**Aim of the task**: Your answer should be the exact lines of the data below from the one containing "Each request in" through the one containing "Fill uses the even-odd convention."; please include nothing else.
*** Data listing Section Begins ***
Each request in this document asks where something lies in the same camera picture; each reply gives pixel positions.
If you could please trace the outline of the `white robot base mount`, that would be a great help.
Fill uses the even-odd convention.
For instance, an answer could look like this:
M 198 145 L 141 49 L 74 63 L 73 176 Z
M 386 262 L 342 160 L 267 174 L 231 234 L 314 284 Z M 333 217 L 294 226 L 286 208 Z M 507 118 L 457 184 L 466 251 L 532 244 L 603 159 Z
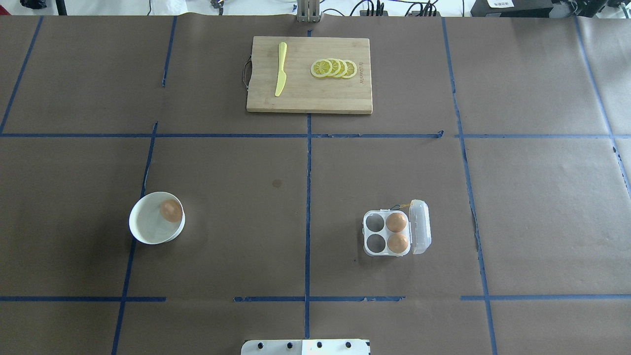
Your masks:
*** Data listing Section Ends ***
*** Data listing Section Begins ***
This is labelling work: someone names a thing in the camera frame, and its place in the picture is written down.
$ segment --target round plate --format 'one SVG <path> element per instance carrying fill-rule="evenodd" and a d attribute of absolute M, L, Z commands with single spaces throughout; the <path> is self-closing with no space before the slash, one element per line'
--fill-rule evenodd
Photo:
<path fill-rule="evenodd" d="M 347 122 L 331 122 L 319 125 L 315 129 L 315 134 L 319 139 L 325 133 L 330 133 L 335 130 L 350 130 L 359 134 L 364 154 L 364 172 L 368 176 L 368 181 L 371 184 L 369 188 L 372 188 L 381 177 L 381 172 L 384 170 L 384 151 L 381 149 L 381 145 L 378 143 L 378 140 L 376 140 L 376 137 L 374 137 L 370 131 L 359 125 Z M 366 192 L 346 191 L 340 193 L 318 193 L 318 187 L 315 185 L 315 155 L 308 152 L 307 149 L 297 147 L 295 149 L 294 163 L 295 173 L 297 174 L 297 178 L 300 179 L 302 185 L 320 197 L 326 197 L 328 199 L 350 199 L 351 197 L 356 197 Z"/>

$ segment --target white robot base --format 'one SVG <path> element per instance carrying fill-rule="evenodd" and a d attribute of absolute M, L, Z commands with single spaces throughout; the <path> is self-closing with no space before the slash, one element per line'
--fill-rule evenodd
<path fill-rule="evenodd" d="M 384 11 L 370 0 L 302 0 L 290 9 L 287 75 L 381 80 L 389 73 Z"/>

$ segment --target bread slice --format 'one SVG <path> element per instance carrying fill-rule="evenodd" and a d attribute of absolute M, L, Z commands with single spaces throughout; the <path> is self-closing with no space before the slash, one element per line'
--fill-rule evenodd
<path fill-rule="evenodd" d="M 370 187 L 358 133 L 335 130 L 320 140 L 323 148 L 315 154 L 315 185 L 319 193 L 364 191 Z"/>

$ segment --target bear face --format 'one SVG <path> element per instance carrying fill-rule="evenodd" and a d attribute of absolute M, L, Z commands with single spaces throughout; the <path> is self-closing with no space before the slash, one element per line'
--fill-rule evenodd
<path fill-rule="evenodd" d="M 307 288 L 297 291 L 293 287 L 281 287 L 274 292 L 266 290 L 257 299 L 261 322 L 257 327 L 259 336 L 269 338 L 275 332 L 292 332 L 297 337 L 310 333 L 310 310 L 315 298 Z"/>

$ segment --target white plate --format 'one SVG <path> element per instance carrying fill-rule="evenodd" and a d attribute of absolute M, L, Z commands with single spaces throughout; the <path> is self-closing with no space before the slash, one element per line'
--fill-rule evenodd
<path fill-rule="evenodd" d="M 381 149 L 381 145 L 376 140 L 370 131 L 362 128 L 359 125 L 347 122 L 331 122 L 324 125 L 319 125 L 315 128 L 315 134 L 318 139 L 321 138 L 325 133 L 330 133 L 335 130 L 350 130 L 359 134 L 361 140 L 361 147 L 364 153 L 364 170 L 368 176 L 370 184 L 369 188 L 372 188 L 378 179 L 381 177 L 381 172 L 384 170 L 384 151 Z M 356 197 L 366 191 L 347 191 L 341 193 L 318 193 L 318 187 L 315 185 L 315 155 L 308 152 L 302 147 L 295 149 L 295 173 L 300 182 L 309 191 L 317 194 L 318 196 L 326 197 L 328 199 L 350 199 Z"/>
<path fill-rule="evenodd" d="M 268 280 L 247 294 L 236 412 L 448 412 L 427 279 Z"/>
*** Data listing Section Ends ***
*** Data listing Section Begins ***
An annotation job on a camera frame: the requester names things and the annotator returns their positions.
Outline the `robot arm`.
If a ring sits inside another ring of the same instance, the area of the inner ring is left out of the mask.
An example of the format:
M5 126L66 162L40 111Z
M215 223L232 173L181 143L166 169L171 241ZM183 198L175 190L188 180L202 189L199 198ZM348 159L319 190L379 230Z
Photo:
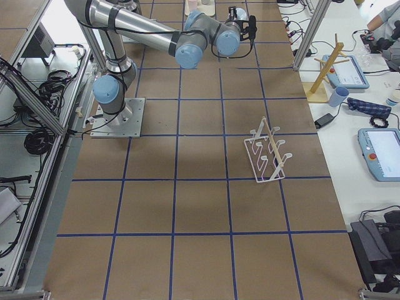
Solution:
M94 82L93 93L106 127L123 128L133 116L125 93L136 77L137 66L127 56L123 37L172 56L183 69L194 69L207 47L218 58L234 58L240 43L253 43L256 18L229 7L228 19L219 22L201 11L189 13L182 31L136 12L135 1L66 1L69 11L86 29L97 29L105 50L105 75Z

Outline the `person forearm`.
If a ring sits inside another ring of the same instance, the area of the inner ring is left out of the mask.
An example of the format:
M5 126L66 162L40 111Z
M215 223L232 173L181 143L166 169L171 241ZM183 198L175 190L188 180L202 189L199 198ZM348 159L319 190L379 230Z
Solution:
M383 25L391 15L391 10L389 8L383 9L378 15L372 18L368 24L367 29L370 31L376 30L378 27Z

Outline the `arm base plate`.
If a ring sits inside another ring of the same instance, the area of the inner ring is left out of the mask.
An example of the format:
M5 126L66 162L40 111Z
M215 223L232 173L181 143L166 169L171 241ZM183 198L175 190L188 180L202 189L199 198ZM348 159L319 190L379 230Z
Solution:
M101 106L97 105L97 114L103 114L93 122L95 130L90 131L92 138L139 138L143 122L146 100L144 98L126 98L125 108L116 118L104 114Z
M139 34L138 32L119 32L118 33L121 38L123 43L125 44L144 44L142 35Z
*** Data listing Section Ends ***
**Reply to the exercise**:
Each request in this document asks where something lies in the same camera picture; each reply gives pixel positions.
If you could please trace the outline of the `white robot base mount`, that would be a great help.
Fill uses the even-odd convention.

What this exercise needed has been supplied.